▶ YOUR ASSIGNMENT: Take the data below and extract the lines from the one with "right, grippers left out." to the one with "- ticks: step", inclusive, exactly as written.

▶ SUPPLIED INFORMATION:

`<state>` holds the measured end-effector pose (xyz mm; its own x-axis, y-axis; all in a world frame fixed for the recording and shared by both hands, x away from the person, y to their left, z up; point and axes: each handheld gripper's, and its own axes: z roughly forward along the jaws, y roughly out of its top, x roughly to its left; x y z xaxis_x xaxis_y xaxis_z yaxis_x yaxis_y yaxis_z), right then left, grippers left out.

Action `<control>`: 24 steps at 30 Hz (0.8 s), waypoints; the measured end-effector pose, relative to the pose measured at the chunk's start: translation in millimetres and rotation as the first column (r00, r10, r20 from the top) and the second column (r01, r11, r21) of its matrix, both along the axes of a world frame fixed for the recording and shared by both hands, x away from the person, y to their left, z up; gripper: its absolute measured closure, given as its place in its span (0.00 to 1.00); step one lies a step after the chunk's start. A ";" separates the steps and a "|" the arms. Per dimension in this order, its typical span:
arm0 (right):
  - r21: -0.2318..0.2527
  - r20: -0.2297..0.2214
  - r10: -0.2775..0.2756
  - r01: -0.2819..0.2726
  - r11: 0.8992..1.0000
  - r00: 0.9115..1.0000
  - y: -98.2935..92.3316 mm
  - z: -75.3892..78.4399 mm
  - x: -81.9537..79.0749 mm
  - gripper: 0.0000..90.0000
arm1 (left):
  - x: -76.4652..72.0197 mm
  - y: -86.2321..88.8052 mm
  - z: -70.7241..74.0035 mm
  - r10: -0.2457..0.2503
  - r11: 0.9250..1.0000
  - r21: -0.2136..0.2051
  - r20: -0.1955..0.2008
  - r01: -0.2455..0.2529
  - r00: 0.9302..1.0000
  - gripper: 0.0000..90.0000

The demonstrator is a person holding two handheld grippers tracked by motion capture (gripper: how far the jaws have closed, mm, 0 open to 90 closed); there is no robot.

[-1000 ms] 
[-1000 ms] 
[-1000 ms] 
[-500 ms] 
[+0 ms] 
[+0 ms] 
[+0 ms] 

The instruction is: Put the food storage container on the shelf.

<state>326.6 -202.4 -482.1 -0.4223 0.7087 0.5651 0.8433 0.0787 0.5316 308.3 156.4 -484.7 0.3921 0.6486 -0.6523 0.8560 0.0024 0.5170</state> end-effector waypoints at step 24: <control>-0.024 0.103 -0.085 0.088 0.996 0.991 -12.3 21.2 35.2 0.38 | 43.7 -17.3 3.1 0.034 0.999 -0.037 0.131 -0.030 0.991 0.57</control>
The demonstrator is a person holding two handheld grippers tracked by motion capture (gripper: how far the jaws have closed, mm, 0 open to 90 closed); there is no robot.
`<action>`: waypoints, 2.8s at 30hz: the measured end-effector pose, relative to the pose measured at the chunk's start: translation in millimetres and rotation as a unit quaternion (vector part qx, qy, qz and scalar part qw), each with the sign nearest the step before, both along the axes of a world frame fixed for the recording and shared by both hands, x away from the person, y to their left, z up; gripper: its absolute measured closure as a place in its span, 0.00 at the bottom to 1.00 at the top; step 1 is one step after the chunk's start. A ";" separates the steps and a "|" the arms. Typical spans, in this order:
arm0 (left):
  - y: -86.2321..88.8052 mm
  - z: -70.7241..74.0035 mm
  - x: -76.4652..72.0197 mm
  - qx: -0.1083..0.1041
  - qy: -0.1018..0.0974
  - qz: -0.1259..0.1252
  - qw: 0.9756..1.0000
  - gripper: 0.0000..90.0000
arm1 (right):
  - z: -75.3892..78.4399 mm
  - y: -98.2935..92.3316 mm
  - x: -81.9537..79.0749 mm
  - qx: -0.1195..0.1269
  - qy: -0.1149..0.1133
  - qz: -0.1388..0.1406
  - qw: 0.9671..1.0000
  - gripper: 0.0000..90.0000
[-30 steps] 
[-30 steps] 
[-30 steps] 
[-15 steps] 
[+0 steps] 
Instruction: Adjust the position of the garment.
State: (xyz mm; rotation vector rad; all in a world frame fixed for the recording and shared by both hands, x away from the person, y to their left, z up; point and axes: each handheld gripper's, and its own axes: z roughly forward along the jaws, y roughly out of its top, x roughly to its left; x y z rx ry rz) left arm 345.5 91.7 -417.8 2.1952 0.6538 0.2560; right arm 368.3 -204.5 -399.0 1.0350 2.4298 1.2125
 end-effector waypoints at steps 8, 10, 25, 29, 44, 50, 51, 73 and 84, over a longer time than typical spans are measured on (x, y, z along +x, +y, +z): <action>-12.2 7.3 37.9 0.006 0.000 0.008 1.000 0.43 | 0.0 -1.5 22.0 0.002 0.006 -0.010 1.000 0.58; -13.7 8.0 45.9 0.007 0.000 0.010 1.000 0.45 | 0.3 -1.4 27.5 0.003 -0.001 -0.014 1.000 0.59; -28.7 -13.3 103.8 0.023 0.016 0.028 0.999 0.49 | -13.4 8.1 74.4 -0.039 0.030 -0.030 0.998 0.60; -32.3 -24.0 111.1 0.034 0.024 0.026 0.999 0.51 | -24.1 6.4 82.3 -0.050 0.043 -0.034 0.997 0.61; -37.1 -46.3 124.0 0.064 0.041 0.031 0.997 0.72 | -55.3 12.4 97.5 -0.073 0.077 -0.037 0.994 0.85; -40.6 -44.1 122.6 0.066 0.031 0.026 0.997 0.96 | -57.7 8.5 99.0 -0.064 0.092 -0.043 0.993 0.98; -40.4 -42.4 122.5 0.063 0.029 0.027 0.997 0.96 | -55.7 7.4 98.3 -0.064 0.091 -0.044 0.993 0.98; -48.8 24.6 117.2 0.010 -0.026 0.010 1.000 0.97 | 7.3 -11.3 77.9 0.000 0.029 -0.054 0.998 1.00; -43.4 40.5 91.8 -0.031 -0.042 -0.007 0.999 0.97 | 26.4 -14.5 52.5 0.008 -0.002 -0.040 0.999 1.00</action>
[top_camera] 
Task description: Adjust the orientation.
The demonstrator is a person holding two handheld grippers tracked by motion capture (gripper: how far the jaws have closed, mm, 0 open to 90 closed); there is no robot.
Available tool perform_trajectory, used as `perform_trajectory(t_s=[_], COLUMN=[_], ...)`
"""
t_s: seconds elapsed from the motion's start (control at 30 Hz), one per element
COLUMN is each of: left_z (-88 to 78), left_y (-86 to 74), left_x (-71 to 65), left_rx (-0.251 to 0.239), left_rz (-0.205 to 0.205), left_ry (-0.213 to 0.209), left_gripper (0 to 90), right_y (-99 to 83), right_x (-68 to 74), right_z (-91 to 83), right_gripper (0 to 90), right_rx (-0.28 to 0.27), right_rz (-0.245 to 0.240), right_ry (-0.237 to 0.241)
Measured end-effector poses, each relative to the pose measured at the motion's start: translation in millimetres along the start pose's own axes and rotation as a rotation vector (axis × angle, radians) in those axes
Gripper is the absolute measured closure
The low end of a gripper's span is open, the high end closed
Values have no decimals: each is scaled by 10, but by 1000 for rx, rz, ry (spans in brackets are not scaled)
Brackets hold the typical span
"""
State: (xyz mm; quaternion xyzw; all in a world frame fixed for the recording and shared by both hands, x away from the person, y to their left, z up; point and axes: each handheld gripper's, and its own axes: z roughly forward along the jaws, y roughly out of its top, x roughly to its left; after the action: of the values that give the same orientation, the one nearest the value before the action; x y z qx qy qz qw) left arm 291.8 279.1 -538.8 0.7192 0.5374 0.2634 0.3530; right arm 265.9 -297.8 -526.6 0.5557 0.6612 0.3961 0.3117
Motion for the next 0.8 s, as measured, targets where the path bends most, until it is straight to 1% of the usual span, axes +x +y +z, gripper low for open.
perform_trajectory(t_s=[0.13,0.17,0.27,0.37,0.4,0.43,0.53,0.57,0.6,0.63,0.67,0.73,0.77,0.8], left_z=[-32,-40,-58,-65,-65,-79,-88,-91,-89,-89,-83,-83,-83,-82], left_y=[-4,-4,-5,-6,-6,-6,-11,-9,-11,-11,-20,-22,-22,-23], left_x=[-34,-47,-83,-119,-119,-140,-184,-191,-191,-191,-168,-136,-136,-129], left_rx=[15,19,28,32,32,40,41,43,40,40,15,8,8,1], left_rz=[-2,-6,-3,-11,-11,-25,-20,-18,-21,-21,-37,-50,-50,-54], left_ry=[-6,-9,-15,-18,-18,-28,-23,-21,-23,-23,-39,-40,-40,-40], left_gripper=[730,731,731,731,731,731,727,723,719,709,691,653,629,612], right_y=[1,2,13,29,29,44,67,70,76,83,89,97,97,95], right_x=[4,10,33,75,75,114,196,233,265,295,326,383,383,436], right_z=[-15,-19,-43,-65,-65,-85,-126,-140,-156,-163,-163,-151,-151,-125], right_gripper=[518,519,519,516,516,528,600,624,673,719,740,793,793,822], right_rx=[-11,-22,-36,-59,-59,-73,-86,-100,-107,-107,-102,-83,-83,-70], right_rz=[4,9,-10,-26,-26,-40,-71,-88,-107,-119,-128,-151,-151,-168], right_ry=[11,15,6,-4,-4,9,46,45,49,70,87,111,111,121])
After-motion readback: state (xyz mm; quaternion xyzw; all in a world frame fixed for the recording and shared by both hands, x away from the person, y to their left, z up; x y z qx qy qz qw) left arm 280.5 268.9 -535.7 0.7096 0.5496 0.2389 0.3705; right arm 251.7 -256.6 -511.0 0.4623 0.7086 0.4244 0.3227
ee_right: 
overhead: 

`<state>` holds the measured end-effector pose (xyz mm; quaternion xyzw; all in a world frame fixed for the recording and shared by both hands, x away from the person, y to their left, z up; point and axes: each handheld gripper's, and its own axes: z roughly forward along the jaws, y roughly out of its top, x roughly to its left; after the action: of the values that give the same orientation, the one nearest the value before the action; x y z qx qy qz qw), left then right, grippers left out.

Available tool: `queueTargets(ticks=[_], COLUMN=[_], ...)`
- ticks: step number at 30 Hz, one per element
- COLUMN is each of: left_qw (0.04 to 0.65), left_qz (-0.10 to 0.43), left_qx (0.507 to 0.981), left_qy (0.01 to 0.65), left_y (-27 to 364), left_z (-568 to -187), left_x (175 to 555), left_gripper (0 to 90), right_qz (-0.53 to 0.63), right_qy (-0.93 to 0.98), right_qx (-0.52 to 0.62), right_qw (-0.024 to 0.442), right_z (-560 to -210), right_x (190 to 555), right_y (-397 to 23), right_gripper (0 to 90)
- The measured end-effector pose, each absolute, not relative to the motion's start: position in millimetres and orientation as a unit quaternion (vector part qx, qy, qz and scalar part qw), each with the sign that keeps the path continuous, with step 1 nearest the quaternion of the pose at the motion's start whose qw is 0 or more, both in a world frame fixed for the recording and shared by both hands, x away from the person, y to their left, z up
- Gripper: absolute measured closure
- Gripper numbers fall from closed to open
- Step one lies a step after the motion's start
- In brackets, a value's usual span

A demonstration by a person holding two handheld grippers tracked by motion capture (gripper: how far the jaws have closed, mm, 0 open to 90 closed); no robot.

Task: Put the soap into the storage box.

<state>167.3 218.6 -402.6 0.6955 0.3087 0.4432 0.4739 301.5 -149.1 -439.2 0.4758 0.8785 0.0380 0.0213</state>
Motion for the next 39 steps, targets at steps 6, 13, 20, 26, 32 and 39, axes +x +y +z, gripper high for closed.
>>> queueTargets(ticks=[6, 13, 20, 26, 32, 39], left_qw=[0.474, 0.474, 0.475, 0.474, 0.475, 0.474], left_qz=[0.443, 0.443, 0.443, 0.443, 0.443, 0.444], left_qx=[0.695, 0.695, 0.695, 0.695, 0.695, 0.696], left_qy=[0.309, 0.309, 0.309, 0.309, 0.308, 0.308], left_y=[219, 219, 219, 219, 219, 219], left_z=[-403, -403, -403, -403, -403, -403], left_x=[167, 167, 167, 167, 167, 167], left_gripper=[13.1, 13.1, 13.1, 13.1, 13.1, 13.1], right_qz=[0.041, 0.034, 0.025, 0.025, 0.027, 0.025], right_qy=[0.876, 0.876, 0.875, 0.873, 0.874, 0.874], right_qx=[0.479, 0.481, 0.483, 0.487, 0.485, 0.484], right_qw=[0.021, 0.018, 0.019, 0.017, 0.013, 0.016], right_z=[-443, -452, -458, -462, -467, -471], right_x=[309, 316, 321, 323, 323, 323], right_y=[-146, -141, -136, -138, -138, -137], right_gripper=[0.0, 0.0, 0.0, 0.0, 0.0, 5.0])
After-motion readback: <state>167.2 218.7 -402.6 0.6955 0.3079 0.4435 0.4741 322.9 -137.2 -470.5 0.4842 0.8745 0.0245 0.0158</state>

▶ OUTPUT:
`<state>` holds the measured end-effector pose (xyz mm; quaternion xyzw; all in a world frame fixed for the recording and shared by both hands, x away from the person, y to their left, z up; point and axes: each handheld gripper's, and its own axes: z roughly forward along the jaws, y roughly out of its top, x roughly to its left; after the action: of the values that give the same orientation, the one nearest the value before the action; x y z qx qy qz qw), left then right, grippers left out.

Available tool: `queueTargets(ticks=[_], COLUMN=[_], ...)`
- ticks: step number at 30 Hz, one per element

Nothing else goes with this output.